The Local Knowlege

Tenuous golf connection

So what if this Price Is Right contestant's putting stroke is blatantly illegal? It still won her a new car

Something tells us that when 84-year-old Margaret is riding in the new $16,000 car she won on The Price Is Right, she won't be lamenting her violation of the Rules of Golf. Nor should she -- last we checked, a TV soundstage is not a regulation golf course, and it was good enough to new her a new set of wheels.

Here's the video:

We're happy for Margaret, but as the designated wet blankets in charge, we'd be remiss in not pointing out that the clinching putt is in violation of Rule 16-1e: Standing Astride or on Line of Putt. The rule was adopted after Sam Snead reverted to this stroke in the mid-1960s when his normal stroke abandoned him. 

Here's Sam:

As Snead told Sports Illustrated in 1967, the stroke was ideal for players of advanced age. “Not too many people can bend over quite as well as I can, but I think it is good for old golfers," he said. "They don't have to coordinate two hands, only one."

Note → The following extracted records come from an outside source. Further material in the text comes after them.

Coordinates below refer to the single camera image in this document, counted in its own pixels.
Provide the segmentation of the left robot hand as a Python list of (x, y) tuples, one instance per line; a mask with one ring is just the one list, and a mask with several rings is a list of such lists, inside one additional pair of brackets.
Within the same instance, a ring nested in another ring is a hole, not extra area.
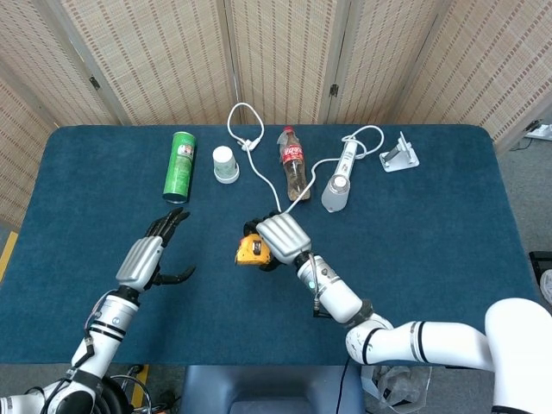
[(164, 249), (176, 228), (189, 215), (189, 211), (178, 207), (150, 224), (145, 235), (130, 248), (116, 274), (120, 292), (132, 292), (136, 296), (153, 285), (178, 285), (193, 275), (195, 266), (187, 267), (177, 275), (160, 272)]

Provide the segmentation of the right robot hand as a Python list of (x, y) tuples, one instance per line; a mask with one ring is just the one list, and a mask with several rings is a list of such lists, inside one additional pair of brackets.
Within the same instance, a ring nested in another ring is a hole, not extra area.
[(302, 253), (311, 251), (311, 239), (288, 212), (255, 218), (245, 222), (243, 234), (259, 235), (268, 247), (270, 260), (258, 265), (263, 272), (271, 272), (281, 264), (292, 265)]

The stroke was deemed objectionable by a number of golf people, including Bobby Jones, and it was made illegal by the USGA in 1968, with the rule stating: 

The player must not make a stroke on the putting green from a stance astride, or with either foot touching, the line of putt or an extension of that line behind the ball. 

For the record, the penalty here is two strokes or a loss of hole, but for now, we'll let Margaret off with a warning.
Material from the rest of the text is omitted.